Action item: Could you restate word for word every line from the one containing "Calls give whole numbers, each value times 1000" to the end of the records, and nothing else?

Saved entries:
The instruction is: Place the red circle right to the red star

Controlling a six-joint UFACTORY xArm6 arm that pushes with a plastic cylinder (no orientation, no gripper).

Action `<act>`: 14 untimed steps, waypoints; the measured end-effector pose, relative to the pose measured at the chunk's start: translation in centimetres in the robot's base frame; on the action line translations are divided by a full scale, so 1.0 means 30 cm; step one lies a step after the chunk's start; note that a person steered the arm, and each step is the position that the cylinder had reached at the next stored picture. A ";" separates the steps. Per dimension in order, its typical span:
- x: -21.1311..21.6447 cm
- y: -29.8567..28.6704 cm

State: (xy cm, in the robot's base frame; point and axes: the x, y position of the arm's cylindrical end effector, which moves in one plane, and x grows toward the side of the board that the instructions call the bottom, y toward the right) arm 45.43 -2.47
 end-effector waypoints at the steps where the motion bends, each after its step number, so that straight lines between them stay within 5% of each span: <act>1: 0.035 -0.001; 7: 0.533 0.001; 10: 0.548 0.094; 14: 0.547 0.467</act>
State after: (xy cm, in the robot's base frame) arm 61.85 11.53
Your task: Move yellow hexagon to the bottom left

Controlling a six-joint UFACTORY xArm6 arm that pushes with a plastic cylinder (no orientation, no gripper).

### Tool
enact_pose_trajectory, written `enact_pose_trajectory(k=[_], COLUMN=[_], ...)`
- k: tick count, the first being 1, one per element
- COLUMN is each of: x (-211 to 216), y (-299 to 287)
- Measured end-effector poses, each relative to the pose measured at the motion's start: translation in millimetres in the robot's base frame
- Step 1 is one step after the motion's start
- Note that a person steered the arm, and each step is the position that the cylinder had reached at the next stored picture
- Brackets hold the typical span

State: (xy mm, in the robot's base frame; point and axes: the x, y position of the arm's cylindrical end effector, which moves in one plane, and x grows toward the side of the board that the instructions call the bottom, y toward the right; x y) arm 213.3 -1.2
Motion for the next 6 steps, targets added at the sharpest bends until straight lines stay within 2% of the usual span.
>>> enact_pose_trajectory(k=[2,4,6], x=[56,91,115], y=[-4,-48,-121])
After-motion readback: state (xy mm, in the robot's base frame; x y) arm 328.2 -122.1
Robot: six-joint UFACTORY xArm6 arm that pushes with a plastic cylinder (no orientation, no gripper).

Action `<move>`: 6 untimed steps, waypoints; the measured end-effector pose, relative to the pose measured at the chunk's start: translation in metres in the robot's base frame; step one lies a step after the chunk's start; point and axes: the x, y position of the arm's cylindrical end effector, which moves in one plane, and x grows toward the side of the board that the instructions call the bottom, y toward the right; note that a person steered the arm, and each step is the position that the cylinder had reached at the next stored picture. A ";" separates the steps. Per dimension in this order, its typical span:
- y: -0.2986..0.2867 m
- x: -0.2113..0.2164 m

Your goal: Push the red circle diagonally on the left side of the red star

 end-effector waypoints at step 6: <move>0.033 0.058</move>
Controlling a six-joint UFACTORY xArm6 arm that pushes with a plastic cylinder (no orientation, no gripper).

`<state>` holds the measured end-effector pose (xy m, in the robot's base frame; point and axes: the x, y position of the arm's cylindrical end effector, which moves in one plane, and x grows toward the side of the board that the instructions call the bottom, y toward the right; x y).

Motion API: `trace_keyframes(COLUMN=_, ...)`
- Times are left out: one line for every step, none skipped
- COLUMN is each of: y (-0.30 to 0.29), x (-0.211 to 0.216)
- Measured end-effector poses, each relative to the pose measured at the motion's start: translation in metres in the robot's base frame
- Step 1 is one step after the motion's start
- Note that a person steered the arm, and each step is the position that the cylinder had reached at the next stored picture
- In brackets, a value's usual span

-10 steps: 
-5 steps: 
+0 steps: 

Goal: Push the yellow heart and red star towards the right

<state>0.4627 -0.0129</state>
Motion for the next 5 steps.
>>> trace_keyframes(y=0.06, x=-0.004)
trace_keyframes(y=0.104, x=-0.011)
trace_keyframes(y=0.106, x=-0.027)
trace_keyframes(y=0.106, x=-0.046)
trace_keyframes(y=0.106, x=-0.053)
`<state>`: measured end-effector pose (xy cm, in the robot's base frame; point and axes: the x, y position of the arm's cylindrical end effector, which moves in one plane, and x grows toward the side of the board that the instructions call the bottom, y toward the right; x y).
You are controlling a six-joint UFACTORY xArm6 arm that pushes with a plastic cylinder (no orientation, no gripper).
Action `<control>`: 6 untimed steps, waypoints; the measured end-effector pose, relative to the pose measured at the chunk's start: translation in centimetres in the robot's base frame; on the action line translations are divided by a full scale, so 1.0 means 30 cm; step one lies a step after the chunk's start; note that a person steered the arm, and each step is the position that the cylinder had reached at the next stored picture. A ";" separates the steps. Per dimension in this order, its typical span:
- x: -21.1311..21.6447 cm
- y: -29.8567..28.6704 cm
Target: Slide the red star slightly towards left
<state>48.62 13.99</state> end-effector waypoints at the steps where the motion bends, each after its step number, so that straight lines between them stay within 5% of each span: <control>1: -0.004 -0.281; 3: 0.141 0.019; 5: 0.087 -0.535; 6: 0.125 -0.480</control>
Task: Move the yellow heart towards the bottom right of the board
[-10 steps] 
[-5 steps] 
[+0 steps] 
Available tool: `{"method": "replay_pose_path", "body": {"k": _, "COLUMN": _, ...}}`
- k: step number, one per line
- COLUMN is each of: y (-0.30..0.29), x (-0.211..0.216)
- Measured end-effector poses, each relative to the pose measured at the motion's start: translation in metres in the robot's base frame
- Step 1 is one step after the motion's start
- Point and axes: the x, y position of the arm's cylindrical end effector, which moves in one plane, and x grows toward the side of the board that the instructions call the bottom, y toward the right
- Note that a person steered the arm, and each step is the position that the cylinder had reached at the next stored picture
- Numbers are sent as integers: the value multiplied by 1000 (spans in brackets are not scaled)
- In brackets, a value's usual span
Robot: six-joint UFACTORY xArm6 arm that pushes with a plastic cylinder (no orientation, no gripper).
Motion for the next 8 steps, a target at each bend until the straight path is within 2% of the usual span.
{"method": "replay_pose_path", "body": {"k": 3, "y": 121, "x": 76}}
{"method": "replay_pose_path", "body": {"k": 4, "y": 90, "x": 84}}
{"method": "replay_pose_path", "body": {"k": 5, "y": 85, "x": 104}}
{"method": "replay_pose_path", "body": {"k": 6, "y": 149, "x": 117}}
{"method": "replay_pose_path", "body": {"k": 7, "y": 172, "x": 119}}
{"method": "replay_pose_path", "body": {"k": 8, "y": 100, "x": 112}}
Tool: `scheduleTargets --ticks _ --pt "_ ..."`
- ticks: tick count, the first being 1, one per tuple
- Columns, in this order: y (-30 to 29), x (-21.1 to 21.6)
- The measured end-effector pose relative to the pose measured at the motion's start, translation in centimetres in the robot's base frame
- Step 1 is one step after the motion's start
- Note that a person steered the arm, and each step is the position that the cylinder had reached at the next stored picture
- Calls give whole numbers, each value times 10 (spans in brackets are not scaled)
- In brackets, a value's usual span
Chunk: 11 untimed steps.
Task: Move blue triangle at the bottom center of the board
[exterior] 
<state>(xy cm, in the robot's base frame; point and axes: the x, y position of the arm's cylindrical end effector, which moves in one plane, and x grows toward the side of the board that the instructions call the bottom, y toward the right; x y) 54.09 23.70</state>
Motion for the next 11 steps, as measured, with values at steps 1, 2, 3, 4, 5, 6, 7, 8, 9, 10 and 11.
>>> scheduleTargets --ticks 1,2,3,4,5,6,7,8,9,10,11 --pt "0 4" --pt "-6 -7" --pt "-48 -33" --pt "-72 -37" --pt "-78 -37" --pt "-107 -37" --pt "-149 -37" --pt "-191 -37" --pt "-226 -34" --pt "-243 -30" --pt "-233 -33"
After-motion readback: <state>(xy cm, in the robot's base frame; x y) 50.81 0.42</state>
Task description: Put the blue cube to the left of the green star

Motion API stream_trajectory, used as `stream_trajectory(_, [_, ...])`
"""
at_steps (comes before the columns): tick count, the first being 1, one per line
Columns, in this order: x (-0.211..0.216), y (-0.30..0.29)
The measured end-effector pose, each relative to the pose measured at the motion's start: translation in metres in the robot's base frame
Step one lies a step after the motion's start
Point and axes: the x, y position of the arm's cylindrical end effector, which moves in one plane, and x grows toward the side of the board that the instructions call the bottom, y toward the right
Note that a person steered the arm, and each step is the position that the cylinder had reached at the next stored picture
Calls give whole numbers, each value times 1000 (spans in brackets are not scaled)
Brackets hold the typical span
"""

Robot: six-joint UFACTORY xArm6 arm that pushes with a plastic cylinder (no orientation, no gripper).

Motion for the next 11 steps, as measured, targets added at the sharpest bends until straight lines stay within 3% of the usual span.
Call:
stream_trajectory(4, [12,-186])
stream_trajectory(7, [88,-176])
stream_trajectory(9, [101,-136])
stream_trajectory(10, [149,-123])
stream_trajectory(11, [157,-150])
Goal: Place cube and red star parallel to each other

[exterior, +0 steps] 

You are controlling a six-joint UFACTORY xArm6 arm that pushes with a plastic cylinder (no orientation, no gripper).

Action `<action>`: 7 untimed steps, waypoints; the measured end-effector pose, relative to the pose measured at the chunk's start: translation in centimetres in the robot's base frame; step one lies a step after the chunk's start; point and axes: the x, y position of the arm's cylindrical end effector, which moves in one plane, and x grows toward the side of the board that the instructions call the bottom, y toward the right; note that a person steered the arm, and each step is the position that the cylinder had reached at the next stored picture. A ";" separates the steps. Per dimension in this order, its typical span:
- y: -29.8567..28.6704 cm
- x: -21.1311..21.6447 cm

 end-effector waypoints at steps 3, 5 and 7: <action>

Solution below:
Calls give whole numbers, each value times 1000 (spans in brackets are not scaled)
Brackets hold the typical span
"""

Robot: six-joint UFACTORY xArm6 arm that pushes with a plastic cylinder (no orientation, no gripper).

Motion for the next 11 steps, as measured, targets added at the sharpest bends until straight lines stay within 3% of the usual span.
Call:
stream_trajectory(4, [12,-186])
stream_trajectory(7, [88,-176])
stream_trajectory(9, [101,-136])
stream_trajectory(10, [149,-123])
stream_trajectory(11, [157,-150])
Goal: Place cube and red star parallel to each other

[exterior, +0 steps] 

You are controlling a six-joint UFACTORY xArm6 arm that pushes with a plastic cylinder (no orientation, no gripper).

Action `<action>`: 7 untimed steps, waypoints; the measured end-effector pose, relative to the pose measured at the chunk's start: translation in centimetres in the robot's base frame; step one lies a step after the chunk's start; point and axes: the x, y position of the arm's cylindrical end effector, which moves in one plane, and x grows toward the side of the board that the instructions call the bottom, y toward the right; note that a person steered the arm, and each step is the position that the cylinder had reached at the next stored picture. A ";" separates the steps. Per dimension in this order, its typical span:
- y: -29.8567..28.6704 cm
- x: -21.1311..21.6447 cm

 end-effector waypoints at steps 3, 5 and 7: <action>

The exercise is finished.